PROBLEM TO SOLVE.
Among these entries, count the lines containing the word "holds" and answer with only the number.
-- Opening Marker --
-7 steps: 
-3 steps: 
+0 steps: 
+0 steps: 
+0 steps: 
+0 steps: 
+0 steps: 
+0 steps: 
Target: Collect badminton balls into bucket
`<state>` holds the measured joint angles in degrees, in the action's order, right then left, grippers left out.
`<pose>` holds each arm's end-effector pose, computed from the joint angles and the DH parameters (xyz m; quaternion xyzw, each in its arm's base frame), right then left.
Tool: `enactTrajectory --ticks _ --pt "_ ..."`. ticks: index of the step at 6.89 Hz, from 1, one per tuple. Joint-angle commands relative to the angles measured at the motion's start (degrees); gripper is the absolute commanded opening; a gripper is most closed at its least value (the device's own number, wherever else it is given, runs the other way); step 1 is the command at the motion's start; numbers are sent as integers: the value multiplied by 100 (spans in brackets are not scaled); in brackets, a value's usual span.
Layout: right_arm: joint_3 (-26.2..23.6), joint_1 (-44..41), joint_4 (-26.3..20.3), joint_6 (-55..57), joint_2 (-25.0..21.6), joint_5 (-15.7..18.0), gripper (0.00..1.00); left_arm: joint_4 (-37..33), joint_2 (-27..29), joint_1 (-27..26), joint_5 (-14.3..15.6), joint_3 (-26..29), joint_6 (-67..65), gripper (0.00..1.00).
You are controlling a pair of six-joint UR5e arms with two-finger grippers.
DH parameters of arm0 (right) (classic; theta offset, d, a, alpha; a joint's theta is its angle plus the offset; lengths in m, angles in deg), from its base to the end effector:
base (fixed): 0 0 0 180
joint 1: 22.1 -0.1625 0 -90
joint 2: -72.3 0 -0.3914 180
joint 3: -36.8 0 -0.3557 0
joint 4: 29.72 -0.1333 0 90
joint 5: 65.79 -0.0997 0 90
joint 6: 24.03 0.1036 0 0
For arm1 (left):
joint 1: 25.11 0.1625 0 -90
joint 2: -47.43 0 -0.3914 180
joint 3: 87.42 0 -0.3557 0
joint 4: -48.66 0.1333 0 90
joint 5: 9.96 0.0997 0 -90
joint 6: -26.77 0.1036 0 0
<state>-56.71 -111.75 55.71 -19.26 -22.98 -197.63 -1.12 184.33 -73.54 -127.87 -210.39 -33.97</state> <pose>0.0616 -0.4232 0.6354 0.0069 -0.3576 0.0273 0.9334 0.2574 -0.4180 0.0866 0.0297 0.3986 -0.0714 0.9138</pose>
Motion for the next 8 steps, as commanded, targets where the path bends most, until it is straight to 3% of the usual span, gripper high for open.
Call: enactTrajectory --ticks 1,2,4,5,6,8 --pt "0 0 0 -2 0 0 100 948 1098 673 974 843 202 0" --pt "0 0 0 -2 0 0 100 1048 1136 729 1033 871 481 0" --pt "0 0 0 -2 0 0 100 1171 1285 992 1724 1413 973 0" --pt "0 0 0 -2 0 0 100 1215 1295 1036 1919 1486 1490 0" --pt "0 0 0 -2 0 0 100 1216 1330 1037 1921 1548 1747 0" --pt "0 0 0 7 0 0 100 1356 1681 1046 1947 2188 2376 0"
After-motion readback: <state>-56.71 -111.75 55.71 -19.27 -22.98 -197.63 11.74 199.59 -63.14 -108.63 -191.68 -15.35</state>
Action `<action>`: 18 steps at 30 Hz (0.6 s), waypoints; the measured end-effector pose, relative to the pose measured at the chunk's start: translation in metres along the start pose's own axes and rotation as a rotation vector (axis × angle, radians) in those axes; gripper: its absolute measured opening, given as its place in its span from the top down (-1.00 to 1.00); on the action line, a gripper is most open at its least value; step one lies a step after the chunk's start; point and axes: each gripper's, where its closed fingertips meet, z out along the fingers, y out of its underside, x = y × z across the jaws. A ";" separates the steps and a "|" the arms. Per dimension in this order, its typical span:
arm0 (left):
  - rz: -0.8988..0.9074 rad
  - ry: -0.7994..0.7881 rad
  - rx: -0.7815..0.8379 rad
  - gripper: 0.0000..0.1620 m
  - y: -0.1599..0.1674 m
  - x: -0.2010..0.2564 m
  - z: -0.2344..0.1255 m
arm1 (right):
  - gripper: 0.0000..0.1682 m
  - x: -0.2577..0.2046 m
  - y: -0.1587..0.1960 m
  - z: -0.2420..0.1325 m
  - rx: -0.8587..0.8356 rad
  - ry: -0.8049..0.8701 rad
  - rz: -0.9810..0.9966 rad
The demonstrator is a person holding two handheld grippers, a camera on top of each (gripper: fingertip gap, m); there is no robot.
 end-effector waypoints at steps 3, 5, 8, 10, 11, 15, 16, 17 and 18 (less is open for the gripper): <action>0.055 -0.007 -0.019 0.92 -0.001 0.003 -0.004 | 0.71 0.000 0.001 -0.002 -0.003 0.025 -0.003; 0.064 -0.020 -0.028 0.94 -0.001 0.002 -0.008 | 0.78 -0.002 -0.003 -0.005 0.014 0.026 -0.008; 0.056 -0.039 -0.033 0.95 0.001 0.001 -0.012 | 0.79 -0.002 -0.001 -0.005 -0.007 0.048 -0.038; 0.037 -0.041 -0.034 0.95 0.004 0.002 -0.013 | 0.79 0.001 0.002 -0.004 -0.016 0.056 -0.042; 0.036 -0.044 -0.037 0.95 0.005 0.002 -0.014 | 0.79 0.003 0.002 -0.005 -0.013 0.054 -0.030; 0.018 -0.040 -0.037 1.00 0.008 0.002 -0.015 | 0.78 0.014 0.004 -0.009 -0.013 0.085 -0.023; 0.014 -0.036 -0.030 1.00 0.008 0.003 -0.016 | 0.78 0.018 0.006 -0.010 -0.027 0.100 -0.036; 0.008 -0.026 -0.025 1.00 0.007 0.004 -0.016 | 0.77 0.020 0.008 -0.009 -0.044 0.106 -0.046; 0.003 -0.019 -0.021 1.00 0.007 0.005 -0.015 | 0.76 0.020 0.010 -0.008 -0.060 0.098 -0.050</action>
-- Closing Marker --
EXERCISE OUTPUT.
2